Shouldn't sample match moulding ?????


MGF, Master Grumble Framer
Aug 28, 2002
eastern pa
We ordered some moulding from a major manufacturer (I'll leave names out of this, for now)for a customer that is less than easy to please. The customer was in with her painting 4 times and took samples with her several times and the moulding she finally chose was a brand new sample that we ordered in just for her... so wasn't I surprised when the length came in today a totally different color!!! Not even close. I understand some minor fluctuations in tone for the natural woods, and hand finished mouldings, but this was none of the above, and when we called the company, they said their whole stock was that same color! So how is the sample they just sent me a completely different color from what the stock is now!!! What a pain in my #*&%!!!!!! :mad:
I had a chop sample from a company I love. The moulding coming in didn't look much like the sample, so I ordered a new sample.

The new sample looked exactly like the old sample - and nothing like the moulding that was coming in.

When I called for an explanation, I was told that they were using up the old stock to cut corner samples and were cutting chop and shipping length from the new stock.

Maybe that's what happened to you.

On the plus side, the samples were free.
ouchie! Sounds like a certain major that had sent us a wonderful sample on raman but the sticks were philipine mahogany....
Tell the customer the truth. Maybe the new coloring is just what she wanted. Then remove the samples.

We did have some new samples for about 2 weeks when the company pulled two colors from the line. We received notice by mail.

A pain, yes,
but not the end of the world.
Customers are surprised when they see that a lot of the samples are a veneer and not "real" woodgrain. Sometimes they'll ask for the "real" frames.

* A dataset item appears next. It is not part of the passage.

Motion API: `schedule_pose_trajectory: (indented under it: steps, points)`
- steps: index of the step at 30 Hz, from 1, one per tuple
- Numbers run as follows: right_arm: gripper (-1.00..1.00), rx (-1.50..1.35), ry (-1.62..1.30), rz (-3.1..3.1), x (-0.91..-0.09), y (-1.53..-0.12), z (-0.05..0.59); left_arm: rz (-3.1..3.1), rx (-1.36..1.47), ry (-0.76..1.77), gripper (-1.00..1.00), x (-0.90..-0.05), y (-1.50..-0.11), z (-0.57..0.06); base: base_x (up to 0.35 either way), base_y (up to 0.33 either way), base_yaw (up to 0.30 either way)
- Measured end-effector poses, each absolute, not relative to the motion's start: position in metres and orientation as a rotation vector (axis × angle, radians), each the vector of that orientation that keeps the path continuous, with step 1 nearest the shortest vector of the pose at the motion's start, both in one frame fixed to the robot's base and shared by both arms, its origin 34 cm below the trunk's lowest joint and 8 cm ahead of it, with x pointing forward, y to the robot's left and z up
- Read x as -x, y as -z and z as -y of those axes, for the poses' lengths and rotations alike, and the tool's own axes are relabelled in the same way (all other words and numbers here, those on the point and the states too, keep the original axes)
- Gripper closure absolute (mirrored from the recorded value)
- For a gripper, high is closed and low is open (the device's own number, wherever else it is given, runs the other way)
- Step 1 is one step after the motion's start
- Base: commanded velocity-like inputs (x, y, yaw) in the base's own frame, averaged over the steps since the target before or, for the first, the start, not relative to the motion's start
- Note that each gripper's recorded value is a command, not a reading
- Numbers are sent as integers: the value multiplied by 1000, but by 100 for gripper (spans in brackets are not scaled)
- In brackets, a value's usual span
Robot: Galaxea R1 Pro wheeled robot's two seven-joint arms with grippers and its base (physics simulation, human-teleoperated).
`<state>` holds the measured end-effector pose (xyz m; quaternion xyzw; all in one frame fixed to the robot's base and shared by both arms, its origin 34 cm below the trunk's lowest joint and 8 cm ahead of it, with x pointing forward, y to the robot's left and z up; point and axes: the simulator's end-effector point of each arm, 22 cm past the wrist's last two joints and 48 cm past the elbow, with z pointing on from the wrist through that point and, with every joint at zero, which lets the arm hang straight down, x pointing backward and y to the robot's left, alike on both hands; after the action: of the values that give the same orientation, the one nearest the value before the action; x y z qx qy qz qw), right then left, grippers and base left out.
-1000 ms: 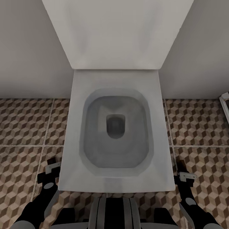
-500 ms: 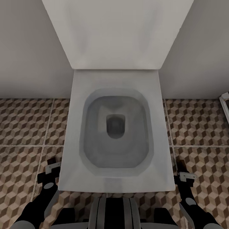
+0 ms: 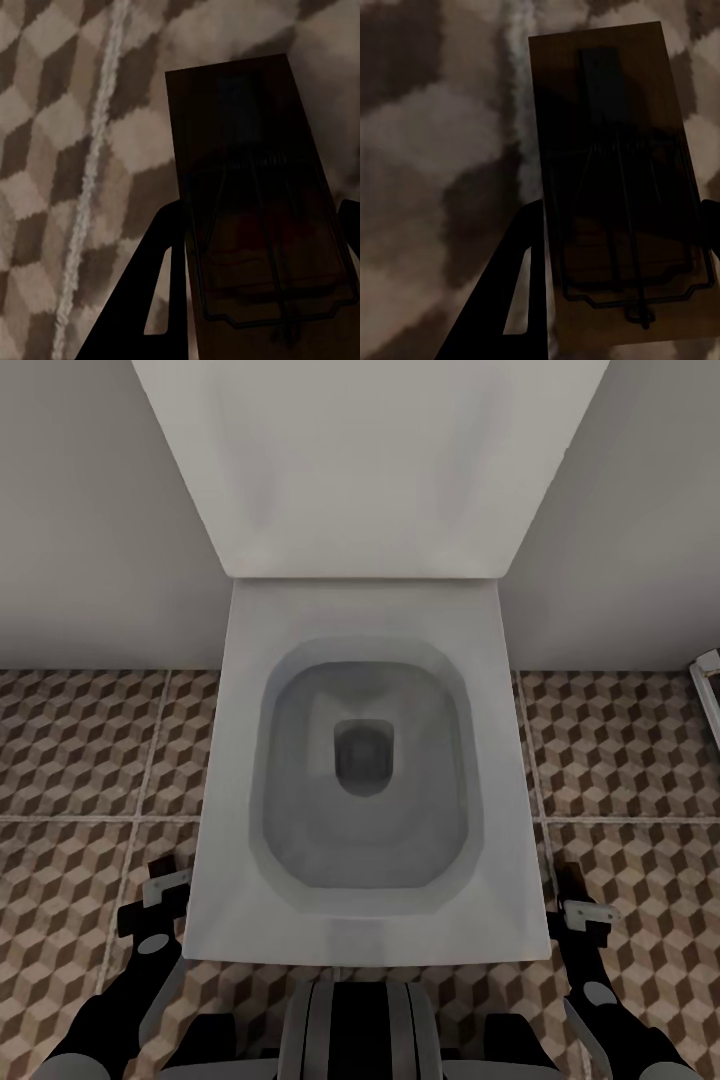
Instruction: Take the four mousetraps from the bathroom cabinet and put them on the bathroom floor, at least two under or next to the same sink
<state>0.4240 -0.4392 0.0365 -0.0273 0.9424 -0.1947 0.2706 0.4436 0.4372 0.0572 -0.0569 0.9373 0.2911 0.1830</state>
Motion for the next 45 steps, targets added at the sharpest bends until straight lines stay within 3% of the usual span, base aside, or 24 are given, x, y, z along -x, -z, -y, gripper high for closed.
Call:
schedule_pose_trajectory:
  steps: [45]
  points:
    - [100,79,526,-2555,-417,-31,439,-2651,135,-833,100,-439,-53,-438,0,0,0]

But when I order them mouldings that are real wood, not veneer they are upset that their are knots in the wood! They want authentic and consistant and "natural"! I guess another case of "pick two!"

I have a white cap that comes in anywhere from glaring white to shades of pink, or purple, depending on the section of the log it came from. I forwarn my customers, and have samples of the color range to date that I have made. They are ok with it because I have been able to forewarn them, but in your case I would be pissed as it came in as a complete shock to you and the customer.

I hope you get reimbursed for their mistake, that they make good on their samples, and that they send you samples that match their "new" mouldings. Oh well two out of three would be nice! ;)
This, too, has happened to me on more than one occasion by my major supplier whose name will remain unsaid. I have requested samples for what they deliver... but I have to say the quality is much less than the original sample piece and I don't like it. In a couple of instances, I have taken the moulding completely off the wall - till they straighten our their quality control, or lack thereof.

It's certainly annoying - especially for the highend jobs/clientele that are very discerning on their color/coordination. It's important to get what you see.

That's another thing that irks me that I had forgotten about. It's one thing to have SLIGHT variations due to a 'natural' product, but when it looks like a totally different moulding, that's uncalled for.

Another thing is, did you ever go to join 2 corners of a frame together and find that the miters don't match up. Sometimes I've had, no lie, 1/8"+ of difference in the width!!! Are they whittling the moulding by hand???
I had a rep argue with me about that. After I showed him the difference, he said my customer wouldn't be able to tell.
He left with his samples never to return.
Whew -- this is a tough subject for manufacturers as well.

I used to be the head of sales/marketing for Ivy Industries, so am certainly familiar with this issue.

Here's the problem: Sometimes it's out of the manufacturers hands. With wood-grain items, sometimes the stain company's change their stains/chemicals/formulas. One would think that the stains would always be the same, but they aren't. They're usually close.

With gold and silver items, there's another set of issues. Most are manufactured abroad -- Brazil, China, Europe. The issue here is that many of the manufacturers in those countries are going out of business, while new manufacturers pop up. It's very difficult to get a new manufacturer to exactly match the items previously made by the now-gone-manufacturer. I know it seems like it'd be easy to dupicate mouldings, but it's just not the case.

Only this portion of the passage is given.